Nuit

Chapelet et gobelet

elle s’approche et te dit à bout de souffle et sans virgule monsieur Pie-IX monsieur Pie-IX tu lui réponds ne tenir ni du pape ni du mort que tu es tout au plus simple bedeau rue Ontario mais qu’elle trouvera bien un boulevard là-bas vers l’est

 

*

tu traverses un autre
après-midi de gouttière
au chant des scies
reines du premier au troisième
qui se posent sur la langue
comme des hosties
de cendre
 

*

 

ligne de faille rue
La Fontaine

Dettes remblaiements

le matin est une ruelle
vidée goutte à goutte
de ses carrures voûtées

la rouille des pentures
paillette les seuils
les pieds nus
et durcis

je marche le territoire
me divise et me donne
le droit de m’en aller

 

*

 

j’enfonce la gâchette
du pistolet à essence

dans mon dos une femme
approche monsieur

est-ce que

je tourne la tête
du coin de l’œil son pantalon
bouton pendant braguette ouverte

De la poussière

 « Tout se réduit, en fait, à la peur de la mort. »

E.M. Cioran

Sur les cimes du désespoir

 

J’y suis retourné après cinq ans.

C’était le 31 octobre, le soir. Un homme s’est approché de moi, a mis ses mains sur ma gorge, il a serré. Une femme a hurlé. Je me suis dégagé. J’ai arpenté le boulevard Pie-IX, désorienté, à la course, j’ai perdu le nord – je le suivais pourtant. J’ai traversé la rue Sherbrooke, n’y suis jamais revenu.

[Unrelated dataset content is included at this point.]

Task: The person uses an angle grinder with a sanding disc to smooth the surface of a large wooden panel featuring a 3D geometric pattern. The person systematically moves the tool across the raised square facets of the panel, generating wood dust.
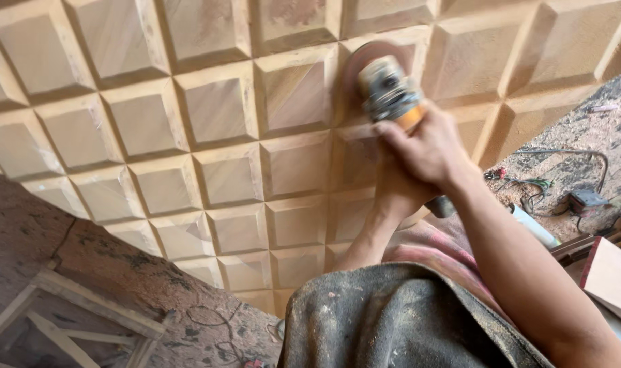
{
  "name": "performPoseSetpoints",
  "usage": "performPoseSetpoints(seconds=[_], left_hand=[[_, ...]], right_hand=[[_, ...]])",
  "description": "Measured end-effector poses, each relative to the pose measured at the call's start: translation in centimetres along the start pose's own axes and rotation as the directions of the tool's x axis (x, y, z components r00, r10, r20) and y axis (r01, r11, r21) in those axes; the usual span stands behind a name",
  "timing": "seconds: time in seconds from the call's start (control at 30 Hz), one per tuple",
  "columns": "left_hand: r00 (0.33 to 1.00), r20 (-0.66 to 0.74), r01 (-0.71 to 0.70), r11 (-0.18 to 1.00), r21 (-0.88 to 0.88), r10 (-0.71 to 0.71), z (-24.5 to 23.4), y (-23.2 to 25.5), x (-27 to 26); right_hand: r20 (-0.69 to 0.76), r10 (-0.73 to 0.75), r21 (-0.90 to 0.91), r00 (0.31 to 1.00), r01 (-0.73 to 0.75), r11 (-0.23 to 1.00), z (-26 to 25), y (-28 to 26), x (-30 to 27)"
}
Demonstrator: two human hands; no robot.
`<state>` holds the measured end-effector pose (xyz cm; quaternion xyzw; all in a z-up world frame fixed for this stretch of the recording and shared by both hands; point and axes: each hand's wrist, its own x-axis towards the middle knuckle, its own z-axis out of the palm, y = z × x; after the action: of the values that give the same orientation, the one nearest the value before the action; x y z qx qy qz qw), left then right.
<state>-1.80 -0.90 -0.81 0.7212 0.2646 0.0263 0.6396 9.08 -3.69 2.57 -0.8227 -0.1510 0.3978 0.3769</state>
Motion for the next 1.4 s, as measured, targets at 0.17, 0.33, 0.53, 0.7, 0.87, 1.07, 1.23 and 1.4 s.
performPoseSetpoints(seconds=[0.17, 0.33, 0.53, 0.7, 0.87, 1.07, 1.23, 1.4], left_hand=[[0.999, -0.017, 0.027, 0.985, -0.171, -0.03, 1.0, 1.3, 0.0], [0.983, 0.134, 0.142, 0.984, -0.11, -0.127, 4.0, 1.5, 2.6], [0.991, 0.002, 0.132, 0.986, -0.106, -0.132, 5.9, 1.1, -2.3], [0.988, -0.008, 0.149, 0.981, -0.126, -0.151, 7.6, 1.6, -1.3], [0.949, 0.082, 0.306, 0.952, -0.009, -0.304, 8.4, 1.5, 2.1], [0.969, -0.125, 0.189, 0.963, -0.192, -0.215, 8.7, 2.1, -1.9], [0.962, -0.02, 0.258, 0.935, -0.243, -0.271, 10.1, 1.4, -0.8], [0.948, 0.094, 0.308, 0.951, -0.035, -0.304, 10.4, 1.1, 1.5]], right_hand=[[0.065, 0.11, -0.106, 0.992, -0.103, 0.989, -1.3, 0.0, 0.1], [-0.058, 0.266, -0.036, 0.962, -0.268, 0.963, -4.8, 1.0, 0.2], [0.101, 0.066, -0.127, 0.993, -0.053, 0.991, -3.9, 2.8, -2.0], [0.154, 0.136, -0.215, 0.979, -0.101, 0.971, -6.0, 3.3, -1.8], [0.079, 0.159, -0.192, 0.984, -0.142, 0.971, -7.6, 3.3, 0.1], [0.216, 0.084, -0.222, 0.973, -0.036, 0.975, -6.0, 2.4, -1.2], [0.25, 0.106, -0.304, 0.963, -0.026, 0.952, -6.9, 3.0, -0.8], [0.135, 0.155, -0.254, 0.979, -0.117, 0.96, -8.2, 3.1, 0.4]])
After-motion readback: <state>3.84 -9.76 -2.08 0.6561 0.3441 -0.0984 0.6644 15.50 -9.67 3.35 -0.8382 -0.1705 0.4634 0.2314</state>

«La sonnette ne marche pas»

à suivre le poète
tu imagines habiter
le trottoir des Amériques
et nunc

tu gis là
dans la marge intérieure
petit fond où vase et vers
se font prendre
loin de la gouttière

*

de bon matin
les petites jumelles
d’en face échangent
un ballon de plage
un premier vendredi d’été

*

tu dis
je traverse la rue

tu penses
j’enjambe le continent

*

scotchée à un poteau
«la révolution a besoin de vous» mais

Surmonter l'édicule et descendre l'éthanol

Point de rencontre à l’édicule, qu’ils ont dit.

L’édicule, curieux toit bétonné. C’est ce qui protège les passants de la vue du Stade, que j’ai appris. Pie-IX s’est dressé devant nous et nous avons redressé le chemin. Heure prévue pour le coucher de soleil : 20h32 selon Météomédia. Ni trop tôt ni trop tard pour stager la déclinaison lumineuse, en capturer les derniers souffles, obtenir une série de moments reproductibles à l’infini. De lourds objectifs pour l’atteinte de formidables clichés.

Cahier Canada et cochonnet

Une odeur d’herbe fraîchement coupée accompagne ta déambulation le long de la rue Notre-Dame. La femme qui conduit le tracteur, porte grande ouverte, accuse à peine ta présence. Ici, à quelques rues de l’appartement, les bandes d’asphalte et de verdure suffisent à te faire sentir ailleurs – tu veux dire : loin. Il aurait suffit du passage d’une outarde, au moment de fermer les yeux, pour te retrouver une vingtaine d’années plus tôt dans un champ – sur le plate.